### EXERCISE
Search the data below for the word "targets" and report how many lines contain it, with no added words.

Collection entries:
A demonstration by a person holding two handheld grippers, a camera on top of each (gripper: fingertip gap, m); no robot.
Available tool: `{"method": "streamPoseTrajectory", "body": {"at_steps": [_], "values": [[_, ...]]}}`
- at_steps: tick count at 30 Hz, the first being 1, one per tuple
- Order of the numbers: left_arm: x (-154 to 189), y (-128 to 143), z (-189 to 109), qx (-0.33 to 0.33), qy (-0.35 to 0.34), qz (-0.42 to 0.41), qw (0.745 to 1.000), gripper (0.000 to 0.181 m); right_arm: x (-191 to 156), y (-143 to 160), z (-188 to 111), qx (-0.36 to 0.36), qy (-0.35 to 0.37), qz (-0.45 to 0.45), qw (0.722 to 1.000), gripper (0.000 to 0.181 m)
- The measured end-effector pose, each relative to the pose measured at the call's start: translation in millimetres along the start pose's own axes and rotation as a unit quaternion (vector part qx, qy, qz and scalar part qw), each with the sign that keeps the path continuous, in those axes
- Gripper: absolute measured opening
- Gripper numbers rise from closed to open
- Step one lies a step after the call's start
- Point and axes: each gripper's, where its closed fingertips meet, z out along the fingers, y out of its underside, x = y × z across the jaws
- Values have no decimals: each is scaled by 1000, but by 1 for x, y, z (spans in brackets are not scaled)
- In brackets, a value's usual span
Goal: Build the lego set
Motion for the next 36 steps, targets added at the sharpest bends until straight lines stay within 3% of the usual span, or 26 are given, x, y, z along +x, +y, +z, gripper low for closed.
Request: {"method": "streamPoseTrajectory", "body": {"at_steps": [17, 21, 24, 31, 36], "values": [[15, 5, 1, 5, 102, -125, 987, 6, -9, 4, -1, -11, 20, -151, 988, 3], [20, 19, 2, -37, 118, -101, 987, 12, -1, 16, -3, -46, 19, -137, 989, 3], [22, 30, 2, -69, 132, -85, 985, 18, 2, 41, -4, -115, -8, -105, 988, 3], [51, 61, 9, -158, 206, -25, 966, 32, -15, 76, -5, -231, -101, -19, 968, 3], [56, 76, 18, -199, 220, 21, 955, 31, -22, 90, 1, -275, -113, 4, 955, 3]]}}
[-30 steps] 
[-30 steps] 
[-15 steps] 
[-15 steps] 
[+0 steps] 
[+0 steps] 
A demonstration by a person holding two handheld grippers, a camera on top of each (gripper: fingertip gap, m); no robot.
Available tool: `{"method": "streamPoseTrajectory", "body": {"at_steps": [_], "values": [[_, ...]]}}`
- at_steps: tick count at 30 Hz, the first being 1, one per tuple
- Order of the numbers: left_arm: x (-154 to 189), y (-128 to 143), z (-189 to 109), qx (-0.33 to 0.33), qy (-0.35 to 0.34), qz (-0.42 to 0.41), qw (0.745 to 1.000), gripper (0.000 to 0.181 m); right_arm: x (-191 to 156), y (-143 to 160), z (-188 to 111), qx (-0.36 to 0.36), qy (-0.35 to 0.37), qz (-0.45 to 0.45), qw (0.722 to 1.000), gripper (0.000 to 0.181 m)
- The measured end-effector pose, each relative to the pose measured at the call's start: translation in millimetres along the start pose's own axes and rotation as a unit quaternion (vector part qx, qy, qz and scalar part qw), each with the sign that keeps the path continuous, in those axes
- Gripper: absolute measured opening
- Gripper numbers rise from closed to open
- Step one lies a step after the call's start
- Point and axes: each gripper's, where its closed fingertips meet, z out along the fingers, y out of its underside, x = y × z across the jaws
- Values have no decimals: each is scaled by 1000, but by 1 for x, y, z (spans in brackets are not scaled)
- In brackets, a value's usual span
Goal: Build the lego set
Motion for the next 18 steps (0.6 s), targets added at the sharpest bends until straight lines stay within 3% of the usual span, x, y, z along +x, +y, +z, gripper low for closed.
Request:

### SOLUTION TO THIS EXERCISE
2